#### EXERCISE DIRECTIONS
Reproduce the entries from their first line up to and including the line with "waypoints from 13". Leave out everything after it.

#### RECORDS SHOWN
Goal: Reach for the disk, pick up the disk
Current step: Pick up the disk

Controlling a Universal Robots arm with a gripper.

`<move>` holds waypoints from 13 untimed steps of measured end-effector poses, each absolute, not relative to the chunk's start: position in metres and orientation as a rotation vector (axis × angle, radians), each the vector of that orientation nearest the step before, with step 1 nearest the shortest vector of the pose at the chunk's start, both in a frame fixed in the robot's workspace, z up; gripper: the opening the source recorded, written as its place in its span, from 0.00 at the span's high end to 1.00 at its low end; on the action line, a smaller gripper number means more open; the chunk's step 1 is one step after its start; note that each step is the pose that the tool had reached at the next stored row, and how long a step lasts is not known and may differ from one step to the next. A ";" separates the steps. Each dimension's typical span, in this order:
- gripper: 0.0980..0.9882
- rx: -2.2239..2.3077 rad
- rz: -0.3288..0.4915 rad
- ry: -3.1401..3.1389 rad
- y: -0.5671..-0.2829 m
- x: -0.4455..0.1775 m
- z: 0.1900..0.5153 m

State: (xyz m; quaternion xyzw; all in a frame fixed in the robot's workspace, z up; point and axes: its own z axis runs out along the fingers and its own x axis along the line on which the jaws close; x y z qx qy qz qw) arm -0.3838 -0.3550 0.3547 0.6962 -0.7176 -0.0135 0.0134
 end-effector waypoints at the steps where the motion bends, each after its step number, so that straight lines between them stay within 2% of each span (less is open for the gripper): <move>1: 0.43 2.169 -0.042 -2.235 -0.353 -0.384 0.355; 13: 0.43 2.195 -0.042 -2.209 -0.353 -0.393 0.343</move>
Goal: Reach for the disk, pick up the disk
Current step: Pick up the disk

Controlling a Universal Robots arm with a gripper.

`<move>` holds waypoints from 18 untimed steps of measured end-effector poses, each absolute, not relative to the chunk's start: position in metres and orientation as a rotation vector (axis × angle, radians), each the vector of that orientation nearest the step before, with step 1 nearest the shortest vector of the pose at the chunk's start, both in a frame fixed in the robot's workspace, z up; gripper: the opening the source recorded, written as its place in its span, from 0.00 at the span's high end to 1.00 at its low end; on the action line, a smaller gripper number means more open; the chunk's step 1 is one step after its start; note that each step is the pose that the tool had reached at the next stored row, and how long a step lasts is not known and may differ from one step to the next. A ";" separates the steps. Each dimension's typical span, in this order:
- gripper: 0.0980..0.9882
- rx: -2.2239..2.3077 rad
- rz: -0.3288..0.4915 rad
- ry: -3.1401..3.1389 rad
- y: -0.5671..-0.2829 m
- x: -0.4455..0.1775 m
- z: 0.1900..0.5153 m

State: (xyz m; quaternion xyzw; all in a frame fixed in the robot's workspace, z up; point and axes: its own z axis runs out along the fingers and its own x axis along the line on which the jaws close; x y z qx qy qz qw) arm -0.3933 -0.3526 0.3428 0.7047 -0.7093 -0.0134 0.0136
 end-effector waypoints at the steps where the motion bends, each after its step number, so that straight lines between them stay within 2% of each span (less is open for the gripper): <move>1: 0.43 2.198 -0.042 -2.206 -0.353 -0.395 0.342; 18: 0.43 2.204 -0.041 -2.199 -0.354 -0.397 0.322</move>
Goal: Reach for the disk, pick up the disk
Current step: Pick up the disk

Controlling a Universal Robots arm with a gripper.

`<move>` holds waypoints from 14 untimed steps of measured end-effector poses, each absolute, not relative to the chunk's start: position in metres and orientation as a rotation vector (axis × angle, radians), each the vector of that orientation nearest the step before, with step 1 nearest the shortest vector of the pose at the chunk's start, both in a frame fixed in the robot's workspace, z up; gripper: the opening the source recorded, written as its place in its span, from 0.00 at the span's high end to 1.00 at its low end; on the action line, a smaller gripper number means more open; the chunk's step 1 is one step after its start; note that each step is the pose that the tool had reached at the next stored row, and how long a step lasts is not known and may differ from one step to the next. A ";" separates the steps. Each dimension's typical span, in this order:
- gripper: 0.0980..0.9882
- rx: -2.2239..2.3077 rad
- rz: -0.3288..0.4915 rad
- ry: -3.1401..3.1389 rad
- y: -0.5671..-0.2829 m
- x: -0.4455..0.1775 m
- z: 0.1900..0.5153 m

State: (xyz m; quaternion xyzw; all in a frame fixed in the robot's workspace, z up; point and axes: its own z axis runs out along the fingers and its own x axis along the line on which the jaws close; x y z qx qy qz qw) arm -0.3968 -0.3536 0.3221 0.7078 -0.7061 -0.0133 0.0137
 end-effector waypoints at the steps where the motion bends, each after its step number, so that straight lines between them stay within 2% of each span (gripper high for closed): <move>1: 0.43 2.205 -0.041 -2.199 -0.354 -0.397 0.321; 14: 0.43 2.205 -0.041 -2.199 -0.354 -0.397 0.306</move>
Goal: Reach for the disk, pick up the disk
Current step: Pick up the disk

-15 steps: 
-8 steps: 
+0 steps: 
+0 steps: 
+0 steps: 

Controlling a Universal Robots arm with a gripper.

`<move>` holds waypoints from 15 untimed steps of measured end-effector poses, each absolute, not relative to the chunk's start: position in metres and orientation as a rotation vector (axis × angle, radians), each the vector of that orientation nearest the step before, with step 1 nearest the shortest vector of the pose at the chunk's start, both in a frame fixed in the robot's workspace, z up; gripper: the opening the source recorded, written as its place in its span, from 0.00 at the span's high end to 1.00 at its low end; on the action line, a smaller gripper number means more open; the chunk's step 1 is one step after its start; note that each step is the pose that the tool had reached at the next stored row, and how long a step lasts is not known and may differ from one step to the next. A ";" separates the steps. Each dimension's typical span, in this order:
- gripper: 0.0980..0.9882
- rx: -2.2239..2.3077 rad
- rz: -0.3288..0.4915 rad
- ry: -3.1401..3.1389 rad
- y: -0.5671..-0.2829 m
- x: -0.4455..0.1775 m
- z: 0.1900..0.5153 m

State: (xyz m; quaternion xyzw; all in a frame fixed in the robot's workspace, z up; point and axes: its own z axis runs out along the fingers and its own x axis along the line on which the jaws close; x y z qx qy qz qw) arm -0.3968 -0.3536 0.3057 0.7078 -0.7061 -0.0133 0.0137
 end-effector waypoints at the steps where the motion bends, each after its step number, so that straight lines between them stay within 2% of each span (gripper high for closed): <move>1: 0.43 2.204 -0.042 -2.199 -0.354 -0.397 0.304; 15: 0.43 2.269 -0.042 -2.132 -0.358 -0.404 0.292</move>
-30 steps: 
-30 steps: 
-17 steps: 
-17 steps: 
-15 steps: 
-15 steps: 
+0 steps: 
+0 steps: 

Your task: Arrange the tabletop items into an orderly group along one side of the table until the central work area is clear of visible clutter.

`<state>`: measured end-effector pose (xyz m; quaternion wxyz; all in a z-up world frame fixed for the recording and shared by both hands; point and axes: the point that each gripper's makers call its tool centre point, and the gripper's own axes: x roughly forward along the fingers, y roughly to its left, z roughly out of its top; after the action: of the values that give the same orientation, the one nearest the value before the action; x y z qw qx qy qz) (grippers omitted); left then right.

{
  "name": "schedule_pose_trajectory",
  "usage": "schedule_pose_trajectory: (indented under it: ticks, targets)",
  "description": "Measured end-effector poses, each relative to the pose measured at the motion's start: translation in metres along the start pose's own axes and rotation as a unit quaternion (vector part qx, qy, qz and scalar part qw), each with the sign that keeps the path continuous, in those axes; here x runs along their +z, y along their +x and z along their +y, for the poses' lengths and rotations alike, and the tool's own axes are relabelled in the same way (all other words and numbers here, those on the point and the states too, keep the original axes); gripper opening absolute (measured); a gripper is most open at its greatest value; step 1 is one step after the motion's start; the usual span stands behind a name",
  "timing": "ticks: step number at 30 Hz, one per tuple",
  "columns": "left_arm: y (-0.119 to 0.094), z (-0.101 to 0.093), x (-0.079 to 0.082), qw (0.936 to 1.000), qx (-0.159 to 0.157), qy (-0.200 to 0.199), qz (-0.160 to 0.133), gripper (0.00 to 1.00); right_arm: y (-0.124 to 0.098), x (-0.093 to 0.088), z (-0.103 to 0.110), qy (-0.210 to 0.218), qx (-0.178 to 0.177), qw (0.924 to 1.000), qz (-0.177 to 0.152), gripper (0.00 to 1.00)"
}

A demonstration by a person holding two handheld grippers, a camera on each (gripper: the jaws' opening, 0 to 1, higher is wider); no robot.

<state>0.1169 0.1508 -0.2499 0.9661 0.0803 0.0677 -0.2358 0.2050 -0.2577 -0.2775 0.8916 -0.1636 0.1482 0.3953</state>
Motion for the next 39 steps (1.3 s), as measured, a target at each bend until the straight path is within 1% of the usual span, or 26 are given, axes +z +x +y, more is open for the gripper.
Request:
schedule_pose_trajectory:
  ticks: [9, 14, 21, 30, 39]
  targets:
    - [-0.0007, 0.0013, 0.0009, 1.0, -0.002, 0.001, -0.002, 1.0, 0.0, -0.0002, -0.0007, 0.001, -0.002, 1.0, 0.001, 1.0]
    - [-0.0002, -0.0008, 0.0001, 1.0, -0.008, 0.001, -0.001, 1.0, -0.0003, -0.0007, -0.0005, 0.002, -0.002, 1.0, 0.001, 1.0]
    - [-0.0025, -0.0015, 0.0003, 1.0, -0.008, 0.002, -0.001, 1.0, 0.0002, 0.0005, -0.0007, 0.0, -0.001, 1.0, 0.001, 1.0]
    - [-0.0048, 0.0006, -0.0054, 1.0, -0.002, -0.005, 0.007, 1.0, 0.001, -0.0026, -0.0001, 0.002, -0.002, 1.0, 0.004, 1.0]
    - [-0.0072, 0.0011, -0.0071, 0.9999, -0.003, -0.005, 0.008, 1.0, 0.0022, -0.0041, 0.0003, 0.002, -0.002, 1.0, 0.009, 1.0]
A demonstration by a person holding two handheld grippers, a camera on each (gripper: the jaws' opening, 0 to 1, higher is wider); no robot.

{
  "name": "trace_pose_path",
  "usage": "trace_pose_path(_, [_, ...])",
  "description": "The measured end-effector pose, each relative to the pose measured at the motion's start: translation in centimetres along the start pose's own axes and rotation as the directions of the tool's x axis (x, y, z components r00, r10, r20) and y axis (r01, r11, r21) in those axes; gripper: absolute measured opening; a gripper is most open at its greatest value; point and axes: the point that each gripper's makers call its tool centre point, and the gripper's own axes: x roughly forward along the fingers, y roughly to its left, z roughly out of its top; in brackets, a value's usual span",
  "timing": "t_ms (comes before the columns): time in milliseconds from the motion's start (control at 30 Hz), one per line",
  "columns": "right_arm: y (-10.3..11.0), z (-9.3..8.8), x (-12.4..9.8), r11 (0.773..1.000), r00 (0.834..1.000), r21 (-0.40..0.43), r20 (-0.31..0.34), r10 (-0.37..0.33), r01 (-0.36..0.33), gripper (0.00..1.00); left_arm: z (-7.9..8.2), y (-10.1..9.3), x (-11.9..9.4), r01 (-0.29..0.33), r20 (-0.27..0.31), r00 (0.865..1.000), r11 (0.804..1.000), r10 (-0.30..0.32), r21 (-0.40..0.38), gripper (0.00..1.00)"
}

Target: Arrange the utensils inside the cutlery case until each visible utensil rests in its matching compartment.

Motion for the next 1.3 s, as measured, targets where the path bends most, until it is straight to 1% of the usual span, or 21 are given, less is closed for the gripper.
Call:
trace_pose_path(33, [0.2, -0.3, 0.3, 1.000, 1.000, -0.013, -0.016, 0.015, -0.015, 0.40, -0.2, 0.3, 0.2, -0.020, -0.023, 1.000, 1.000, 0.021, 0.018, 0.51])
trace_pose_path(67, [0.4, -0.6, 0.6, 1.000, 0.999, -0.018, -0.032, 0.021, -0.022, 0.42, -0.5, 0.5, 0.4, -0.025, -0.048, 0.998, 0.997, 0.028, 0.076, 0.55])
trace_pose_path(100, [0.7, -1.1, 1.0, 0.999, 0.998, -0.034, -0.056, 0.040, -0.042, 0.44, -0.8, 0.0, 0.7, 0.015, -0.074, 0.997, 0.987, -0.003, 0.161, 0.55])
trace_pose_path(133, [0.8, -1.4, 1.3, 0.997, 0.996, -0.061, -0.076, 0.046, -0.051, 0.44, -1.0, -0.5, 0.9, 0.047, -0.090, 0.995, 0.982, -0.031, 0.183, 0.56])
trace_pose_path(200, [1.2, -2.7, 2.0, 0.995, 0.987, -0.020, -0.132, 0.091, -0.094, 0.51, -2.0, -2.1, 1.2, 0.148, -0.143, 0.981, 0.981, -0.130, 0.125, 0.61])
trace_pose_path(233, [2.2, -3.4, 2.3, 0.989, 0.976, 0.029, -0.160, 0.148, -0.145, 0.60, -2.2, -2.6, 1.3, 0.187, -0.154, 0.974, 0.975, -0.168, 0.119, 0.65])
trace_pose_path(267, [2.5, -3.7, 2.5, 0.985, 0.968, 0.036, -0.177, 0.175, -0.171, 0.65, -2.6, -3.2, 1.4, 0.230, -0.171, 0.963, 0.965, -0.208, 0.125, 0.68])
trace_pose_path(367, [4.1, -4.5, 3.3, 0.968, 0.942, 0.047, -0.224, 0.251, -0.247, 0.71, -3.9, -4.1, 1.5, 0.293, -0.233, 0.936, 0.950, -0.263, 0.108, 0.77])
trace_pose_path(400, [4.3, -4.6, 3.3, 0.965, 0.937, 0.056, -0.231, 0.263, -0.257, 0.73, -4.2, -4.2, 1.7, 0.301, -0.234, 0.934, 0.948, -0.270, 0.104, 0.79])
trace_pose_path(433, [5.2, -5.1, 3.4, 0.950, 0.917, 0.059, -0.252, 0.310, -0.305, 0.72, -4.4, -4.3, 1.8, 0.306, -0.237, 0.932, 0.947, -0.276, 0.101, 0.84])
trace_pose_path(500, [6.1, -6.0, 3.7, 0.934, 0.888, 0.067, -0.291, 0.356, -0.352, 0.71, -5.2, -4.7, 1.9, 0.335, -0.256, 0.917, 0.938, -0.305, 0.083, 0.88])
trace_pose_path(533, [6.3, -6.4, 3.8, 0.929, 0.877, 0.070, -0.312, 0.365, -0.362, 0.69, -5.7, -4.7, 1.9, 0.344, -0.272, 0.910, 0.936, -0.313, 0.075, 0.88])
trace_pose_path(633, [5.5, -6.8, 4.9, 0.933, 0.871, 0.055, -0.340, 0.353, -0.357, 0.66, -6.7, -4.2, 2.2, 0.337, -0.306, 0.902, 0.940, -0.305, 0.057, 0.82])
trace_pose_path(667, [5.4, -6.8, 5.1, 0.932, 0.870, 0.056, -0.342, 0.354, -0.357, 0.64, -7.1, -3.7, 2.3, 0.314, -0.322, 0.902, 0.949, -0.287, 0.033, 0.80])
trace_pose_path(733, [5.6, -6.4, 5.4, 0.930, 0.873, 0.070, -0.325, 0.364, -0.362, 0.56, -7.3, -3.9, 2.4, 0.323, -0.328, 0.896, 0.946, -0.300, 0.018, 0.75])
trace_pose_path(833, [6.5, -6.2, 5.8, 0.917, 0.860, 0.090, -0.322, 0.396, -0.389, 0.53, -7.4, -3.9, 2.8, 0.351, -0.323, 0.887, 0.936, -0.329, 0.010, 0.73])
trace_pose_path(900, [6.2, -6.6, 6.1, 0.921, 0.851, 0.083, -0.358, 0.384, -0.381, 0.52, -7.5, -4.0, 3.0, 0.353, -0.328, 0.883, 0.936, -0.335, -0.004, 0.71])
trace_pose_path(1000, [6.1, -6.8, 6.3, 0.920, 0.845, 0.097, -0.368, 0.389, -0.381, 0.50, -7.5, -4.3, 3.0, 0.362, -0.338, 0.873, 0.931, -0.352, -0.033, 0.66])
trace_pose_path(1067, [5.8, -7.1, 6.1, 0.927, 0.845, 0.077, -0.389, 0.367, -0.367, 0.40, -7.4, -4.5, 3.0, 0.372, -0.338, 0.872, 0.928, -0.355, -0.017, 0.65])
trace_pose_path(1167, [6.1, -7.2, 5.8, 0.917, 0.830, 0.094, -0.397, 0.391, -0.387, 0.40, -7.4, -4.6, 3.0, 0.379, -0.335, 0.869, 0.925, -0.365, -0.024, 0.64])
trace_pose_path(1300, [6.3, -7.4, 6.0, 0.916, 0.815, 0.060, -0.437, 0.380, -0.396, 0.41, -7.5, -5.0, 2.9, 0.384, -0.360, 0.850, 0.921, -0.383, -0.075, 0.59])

#### OUTPUT FOR THIS TASK
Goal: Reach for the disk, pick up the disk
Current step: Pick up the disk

Controlling a Universal Robots arm with a gripper.

`<move>` holds waypoints from 13 untimed steps of measured end-effector poses, each absolute, not relative to the chunk's start: position in metres and orientation as a rotation vector (axis × angle, radians), each the vector of that orientation nearest the step before, with step 1 nearest the shortest vector of the pose at the chunk's start, both in a frame fixed in the robot's workspace, z up; gripper: the opening the source recorded, written as its place in its span, from 0.00 at the span's high end to 1.00 at its low end; on the action line, a smaller gripper number means more open; the chunk's step 1 is one step after its start; note that each step is the pose that the tool had reached at the next stored row, and how long a step lasts is not known and may differ from one step to the next. A ";" separates the steps. Each dimension's typical span, in this order:

The exercise is now complete.